Required work »
Copy exactly, please, the lines of the data from its start through the line containing "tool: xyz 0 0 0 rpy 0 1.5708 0".

The data »
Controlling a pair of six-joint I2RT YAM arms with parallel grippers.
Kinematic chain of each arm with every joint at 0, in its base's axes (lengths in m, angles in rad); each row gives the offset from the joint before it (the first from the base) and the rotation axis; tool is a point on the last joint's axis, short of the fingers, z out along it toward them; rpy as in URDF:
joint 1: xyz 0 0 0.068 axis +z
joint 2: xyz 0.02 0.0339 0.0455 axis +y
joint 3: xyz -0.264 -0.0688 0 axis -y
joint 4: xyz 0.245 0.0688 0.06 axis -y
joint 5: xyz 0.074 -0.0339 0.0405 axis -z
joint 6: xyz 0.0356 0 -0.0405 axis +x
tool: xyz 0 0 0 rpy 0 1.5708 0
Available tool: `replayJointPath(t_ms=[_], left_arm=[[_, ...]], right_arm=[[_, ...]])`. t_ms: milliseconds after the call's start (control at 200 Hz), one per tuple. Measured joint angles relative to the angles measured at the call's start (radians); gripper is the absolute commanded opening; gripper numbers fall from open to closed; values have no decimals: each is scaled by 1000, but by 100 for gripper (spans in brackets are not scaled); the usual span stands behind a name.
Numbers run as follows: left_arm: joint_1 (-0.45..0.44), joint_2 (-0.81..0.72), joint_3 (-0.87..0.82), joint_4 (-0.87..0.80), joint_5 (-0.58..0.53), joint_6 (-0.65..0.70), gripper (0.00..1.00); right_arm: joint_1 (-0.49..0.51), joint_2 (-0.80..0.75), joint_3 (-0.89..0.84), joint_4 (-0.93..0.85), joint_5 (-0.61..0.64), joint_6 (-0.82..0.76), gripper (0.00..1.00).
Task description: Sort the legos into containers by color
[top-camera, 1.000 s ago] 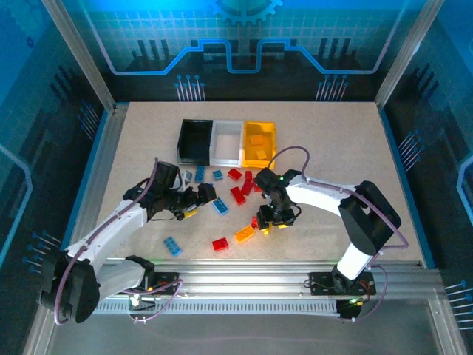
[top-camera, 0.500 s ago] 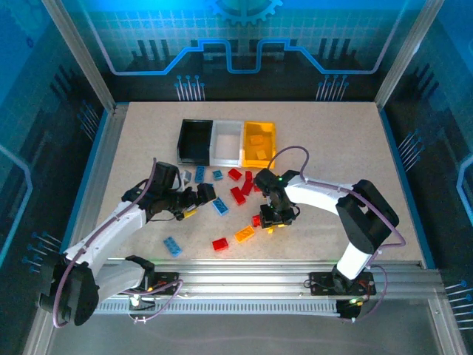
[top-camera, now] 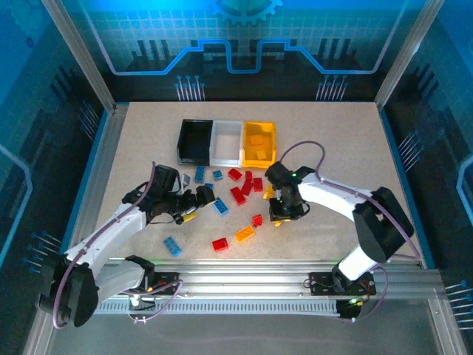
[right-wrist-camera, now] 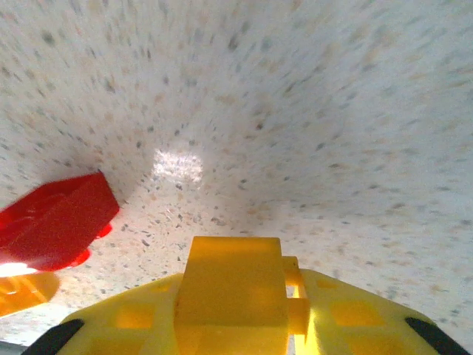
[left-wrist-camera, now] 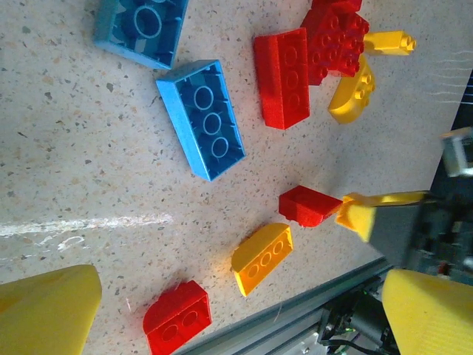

Answer space »
Controlling a pair of six-joint I2RT YAM arms with parallel grippers.
Kinematic chain of each arm with every joint at 0, in its base's axes (lengths in m, angles in rad); each row gives the offset from the joint before it (the first from the base) and the rotation axis; tool is a point on the last joint's axis, short of the fingers, z out along it toward them; rpy as in URDF:
joint 1: xyz 0 0 0.068 axis +z
joint 2: xyz 0.02 0.0339 0.0455 axis +y
joint 3: xyz -0.264 -0.0688 0 axis -y
joint 4: xyz 0.245 0.0688 0.06 axis -y
joint 5: xyz 0.074 -0.0339 0.0405 axis -z
joint 6: xyz 0.0356 0 -0.0405 axis +x
tool: xyz 0 0 0 rpy 0 1.5708 0

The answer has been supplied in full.